Use the monitor command ``savevm`` to create a new VM snapshot or
replace an existing one. A human readable name can be assigned to each
snapshot in addition to its numerical ID.
Use ``loadvm`` to restore a VM snapshot and ``delvm`` to remove a VM
snapshot. ``info snapshots`` lists the available snapshots with their
associated information::
(qemu) info snapshots
Snapshot devices: hda
Snapshot list (from hda):
ID TAG VM SIZE DATE VM CLOCK
1 start 41M 2006-08-06 12:38:02 00:00:14.954
2 40M 2006-08-06 12:43:29 00:00:18.633
3 msys 40M 2006-08-06 12:44:04 00:00:23.514
A VM snapshot is made of a VM state info (its size is shown in
``info snapshots``) and a snapshot of every writable disk image. The VM
state info is stored in the first ``qcow2`` non removable and writable
block device. The disk image snapshots are stored in every disk image.

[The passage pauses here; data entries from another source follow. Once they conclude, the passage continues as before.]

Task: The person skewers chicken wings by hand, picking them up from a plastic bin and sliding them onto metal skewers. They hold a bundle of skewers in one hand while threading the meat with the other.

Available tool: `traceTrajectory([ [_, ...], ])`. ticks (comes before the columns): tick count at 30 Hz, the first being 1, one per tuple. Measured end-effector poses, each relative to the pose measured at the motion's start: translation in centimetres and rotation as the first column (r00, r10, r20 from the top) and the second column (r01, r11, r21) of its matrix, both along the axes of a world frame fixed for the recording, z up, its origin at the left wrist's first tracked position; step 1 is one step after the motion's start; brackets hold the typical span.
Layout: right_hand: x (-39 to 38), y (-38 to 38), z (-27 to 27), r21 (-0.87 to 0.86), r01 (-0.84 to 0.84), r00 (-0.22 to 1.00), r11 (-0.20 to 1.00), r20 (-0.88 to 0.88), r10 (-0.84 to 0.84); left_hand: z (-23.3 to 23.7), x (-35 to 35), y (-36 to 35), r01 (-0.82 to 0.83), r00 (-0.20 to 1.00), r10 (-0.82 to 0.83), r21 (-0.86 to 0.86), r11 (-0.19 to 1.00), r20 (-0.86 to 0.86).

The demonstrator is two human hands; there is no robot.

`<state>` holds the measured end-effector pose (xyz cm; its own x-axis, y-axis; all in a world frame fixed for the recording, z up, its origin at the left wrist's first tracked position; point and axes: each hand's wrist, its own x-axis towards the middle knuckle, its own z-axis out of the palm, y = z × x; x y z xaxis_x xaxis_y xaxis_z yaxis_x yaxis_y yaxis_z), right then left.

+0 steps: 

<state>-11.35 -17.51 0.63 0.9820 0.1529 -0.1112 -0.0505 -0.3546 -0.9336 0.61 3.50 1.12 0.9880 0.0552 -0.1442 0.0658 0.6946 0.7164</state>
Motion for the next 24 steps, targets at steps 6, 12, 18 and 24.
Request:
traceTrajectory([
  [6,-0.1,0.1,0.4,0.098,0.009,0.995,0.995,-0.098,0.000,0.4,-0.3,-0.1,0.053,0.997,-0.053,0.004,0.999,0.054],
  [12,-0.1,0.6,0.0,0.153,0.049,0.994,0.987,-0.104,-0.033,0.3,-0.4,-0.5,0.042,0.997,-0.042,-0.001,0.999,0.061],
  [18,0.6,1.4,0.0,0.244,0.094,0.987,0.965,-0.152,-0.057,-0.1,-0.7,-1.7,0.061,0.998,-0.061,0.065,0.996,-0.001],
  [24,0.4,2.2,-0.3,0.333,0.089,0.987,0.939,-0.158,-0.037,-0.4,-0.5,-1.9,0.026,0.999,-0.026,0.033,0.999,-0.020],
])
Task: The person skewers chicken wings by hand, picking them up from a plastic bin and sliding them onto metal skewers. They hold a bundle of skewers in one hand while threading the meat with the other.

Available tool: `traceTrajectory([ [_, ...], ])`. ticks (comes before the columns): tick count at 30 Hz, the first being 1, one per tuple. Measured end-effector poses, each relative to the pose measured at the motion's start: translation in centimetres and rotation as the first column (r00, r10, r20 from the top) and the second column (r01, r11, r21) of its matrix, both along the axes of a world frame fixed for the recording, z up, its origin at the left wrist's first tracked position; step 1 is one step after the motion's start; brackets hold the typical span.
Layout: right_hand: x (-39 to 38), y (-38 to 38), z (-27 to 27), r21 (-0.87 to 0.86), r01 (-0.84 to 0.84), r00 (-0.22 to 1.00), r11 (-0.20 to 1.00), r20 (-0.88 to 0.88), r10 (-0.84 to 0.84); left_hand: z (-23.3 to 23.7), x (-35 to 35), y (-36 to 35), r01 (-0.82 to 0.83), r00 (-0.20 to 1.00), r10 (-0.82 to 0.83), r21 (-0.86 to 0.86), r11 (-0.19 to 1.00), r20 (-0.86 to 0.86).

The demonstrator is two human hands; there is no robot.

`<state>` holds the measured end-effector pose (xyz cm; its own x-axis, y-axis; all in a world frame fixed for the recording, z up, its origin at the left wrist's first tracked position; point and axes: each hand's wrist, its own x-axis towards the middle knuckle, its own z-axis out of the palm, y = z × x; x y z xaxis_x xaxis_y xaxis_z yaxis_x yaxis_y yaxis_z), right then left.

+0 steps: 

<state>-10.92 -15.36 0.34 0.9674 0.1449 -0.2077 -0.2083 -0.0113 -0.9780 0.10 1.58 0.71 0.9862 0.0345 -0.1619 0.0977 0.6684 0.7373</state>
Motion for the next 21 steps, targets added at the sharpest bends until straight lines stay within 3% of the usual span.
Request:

The size of a snapshot in a disk image is difficult to evaluate and is
not shown by ``info snapshots`` because the associated disk sectors are
shared among all the snapshots to save disk space (otherwise each
snapshot would need a full copy of all the disk images).
When using the (unrelated) ``-snapshot`` option
(:ref:`disk_005fimages_005fsnapshot_005fmode`),
you can always make VM snapshots, but they are deleted as soon as you
exit QEMU.
VM snapshots currently have the following known limitations:
- They cannot cope with removable devices if they are removed or
inserted after a snapshot is done.
- A few device drivers still have incomplete snapshot support so their
state is not saved or restored properly (in particular USB).